> [WHAT YOU HAVE TO DO]: Please print the whole listing below exactly as it stands.

+++

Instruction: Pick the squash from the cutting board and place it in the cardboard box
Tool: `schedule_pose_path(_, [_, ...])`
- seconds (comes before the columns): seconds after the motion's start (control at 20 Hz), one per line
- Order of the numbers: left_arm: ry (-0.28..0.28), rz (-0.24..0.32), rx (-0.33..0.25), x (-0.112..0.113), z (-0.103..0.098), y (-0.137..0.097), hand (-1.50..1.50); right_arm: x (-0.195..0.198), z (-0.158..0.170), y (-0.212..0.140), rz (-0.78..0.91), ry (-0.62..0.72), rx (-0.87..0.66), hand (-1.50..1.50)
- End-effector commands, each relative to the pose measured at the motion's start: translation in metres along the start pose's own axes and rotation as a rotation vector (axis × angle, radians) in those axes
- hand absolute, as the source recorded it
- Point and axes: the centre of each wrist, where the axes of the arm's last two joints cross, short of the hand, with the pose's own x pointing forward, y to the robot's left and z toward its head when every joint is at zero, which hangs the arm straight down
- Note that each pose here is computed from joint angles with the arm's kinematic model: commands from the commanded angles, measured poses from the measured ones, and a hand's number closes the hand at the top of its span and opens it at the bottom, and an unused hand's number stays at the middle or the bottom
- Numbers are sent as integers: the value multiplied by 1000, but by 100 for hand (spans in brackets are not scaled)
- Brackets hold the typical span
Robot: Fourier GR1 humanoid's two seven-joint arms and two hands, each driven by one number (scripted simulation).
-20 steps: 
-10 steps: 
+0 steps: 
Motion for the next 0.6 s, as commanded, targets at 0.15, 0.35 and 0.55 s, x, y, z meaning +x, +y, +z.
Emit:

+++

> [ANSWER TO THIS PROBLEM]:
Instruction: Pick the squash from the cutting board and place it in the cardboard box
Tool: `schedule_pose_path(_, [_, ...])`
- seconds (comes before the columns): seconds after the motion's start (control at 20 Hz), one per line
- Order of the numbers: left_arm: ry (-0.28..0.28), rz (-0.24..0.32), rx (-0.33..0.25), x (-0.112..0.113), z (-0.103..0.098), y (-0.137..0.097), hand (-1.50..1.50); right_arm: x (-0.195..0.198), z (-0.158..0.170), y (-0.212..0.140), rz (-0.78..0.91), ry (-0.62..0.72), rx (-0.87..0.66), hand (-1.50..1.50)
- End-effector commands, each relative to the pose measured at the motion's start: translation in metres along the start pose's own axes and rotation as a rotation vector (axis × angle, radians) in those axes
- hand absolute, as the source recorded it
- Point and axes: the centre of each wrist, where the axes of the arm's last two joints cross, short of the hand, with the pose's own x pointing forward, y to the robot's left and z toward its head when every joint is at zero, which hangs the arm straight down
- Note that each pose here is computed from joint angles with the arm's kinematic model: commands from the commanded angles, measured poses from the measured ones, and a hand's number closes the hand at the top of its span and opens it at the bottom, and an unused hand's number stays at the middle or the bottom
- Numbers are sent as integers: the value multiplied by 1000, but by 100 for hand (spans in brackets are not scaled)
- Brackets hold the typical span
Robot: Fourier GR1 humanoid's two seven-joint arms and two hands, each driven by one number (scripted simulation).
-20 steps: 
-10 steps: 
+0 steps: 
Motion for the next 0.6 s, as commanded, targets at 0.15, 0.35 and 0.55 s, x, y, z meaning +x, +y, +z.
Emit:

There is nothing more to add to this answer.